Но нет, в Новом Свете нам решительно не везло. Одна левая газетка вдруг вздумала утверждать, что драгоценности свои мы украли у императорской семьи! В стране, где все мимолетно, на час, и люди жадны до новых сенсаций, новость разлетелась вмиг. На нас стали коситься… Продадим ли теперь «ворованное добро», верни нам таможня драгоценности?
А власти все думали — вернуть, не вернуть? Впрочем, в нью-йоркском обществе мы по-прежнему были нарасхват.
Один вечер мы никогда не забудем. Дали банкет в Иринину честь. Роскошный дом, блестящий прием. Поднялись мы по круговой беломраморной лестнице. Наверху встречала хозяйка с видом торжественным — видимо, в силу торжественности момента. Она ввела нас в залу, где гости стояли полукругом, как на официальных приемах.
Ирина перепугалась, увидав, что все взгляды нацелены на нас, и заявила, что уходит. Я свою жену знал. Слово у нее не расходилось с делом. И не было бы счастья, да несчастье помогло — самым неожиданным образом.
Выйдя на середину залы, хозяйка величественным жестом указала на нас и громко возвестила: «Князь и княгиня Распутины!»
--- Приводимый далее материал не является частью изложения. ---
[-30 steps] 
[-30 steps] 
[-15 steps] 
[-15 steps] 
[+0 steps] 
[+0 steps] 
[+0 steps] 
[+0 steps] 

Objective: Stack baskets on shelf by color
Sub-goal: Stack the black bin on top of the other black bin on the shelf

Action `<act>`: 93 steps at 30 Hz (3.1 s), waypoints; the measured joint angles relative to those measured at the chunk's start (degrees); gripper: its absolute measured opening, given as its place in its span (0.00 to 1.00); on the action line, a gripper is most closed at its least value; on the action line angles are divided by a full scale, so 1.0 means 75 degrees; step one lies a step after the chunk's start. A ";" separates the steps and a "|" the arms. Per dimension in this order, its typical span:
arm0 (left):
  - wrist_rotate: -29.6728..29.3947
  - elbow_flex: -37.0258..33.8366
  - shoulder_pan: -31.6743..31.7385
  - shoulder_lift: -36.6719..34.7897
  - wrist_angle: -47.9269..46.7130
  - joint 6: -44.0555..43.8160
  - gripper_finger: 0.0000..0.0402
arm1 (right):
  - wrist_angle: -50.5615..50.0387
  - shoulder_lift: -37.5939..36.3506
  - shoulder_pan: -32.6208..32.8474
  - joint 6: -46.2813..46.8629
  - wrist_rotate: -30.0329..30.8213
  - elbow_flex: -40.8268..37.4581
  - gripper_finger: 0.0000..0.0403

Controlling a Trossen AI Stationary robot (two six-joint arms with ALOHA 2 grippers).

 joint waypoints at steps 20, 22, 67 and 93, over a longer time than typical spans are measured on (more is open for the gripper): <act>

Гости обомлели. Нам было страшно неловко, больше даже за хозяйку, чем за себя. И, однако ж, комизм ситуации перекрыл все.
На другой день о «чете Распутиных» рассказали газеты. Хохотал весь Нью-Йорк.
Мы стали популярны, как кинозвезды, как слон в зоопарке.
Однажды в гостях подбежала к нам юная американка и уперла палец в Иринино колено: «Первый раз вижу настоящую княгиню! — крикнула она. — Позвольте дотронуться!»
Вдругорядь незнакомая дама написала мне, прося принять ее секретаря по вопросу сугубо личному. Секретарь явился и сразу приступил к делу:
— Хозяйка хочет от вас ребенка, — объявил он. — Каковы ваши условия?
— Миллион долларов, и ни цента меньше, — ответил я, еле сдерживаясь от смеха. И указал ему на дверь.
Бедняга вышел с разинутым ртом, и я нахохотался досыта.
Драгоценности наши по-прежнему лежали на таможне, а деньги у нас кончались. Гостиница стала не по карману. Надо было найти жилье поскромней. По совету знакомых нашли квартиру: недурную, крохотную, но удобную и дешевую. Тотчас и переехали.
В те дни познакомились мы с исполнительницей цыганских песен Верой Смирновой. Она влюбилась в нас, особенно в Ирину. Жена моя стала для нее кумиром. Вера врывалась к нам в любое время дня и ночи, как правило, в цыганском наряде. Сермяжная русская натура, была она взбалмошна и не ведала ни границ, ни приличий. Давно уже стала попивать, думая, как и многие, что этак забудет тяготы жизни. Голос ее был глубок и низок, а песни грубы и грустно-нежны. Имела она мужа, которого мучила, и двух маленьких дочек.
Как-то Ирина собралась на несколько дней за город, и Вера сказала ей, чтоб не волновалась: за мной, мол, она присмотрит. И присмотрела. Устроилась в вестибюле дома, где мы жили, и записывала имена всех, кто ко мне приходил.
Таможня вернула нам бусы из черного жемчуга, коллекцию табакерок, миниатюр и всякие ценные безделушки. За остальное потребовали пошлину в восемьдесят процентов от стоимости каждой вещи. Это было нам не по средствам.
Элси Вульф — впоследствии леди Мендл — держала в то время магазин со всяким декором. Она и взяла у нас на продажу безделушки. Я самолично расставил их в витрине в одном из залов. Миниатюры в брильянтовой осыпи, табакерки с эмалью, золотые часы, греческие боги и китайские идолы, бронзовые или из цельного рубина и сапфира, восточные кинжалы с рукоятями в самоцветах — остатки былой роскоши — разместил я в точности, как стояли они за стеклом у отца в кабинете в нашем доме в Санкт-Петербурге… Сходство не из веселых.
На мою выставку устремился весь Нью-Йорк. Элсин магазин вошел в моду. Но и только. Люди приходили поболтать и поглазеть на сокровища, а вернее — на нас с Ириной. И разглядывали безделушки, и нас, и жалели нас, и от души пожимали нам руки, и уходили, ничего не купив. Одна растрепанная экстравагантная дама пришла в магазин и потребовала показать ей the black ruby (черный рубин). Она, дескать, для того приехала из Лос-Анджелеса и не уедет, пока не увидит. Еле отделались мы от любознательной гостьи.
Вещи не продавались, и отнес я все в фирму Картье. Пьера Картье знал я лично. Человек он был услужливый и честный. На его содействие мог я вполне рассчитывать.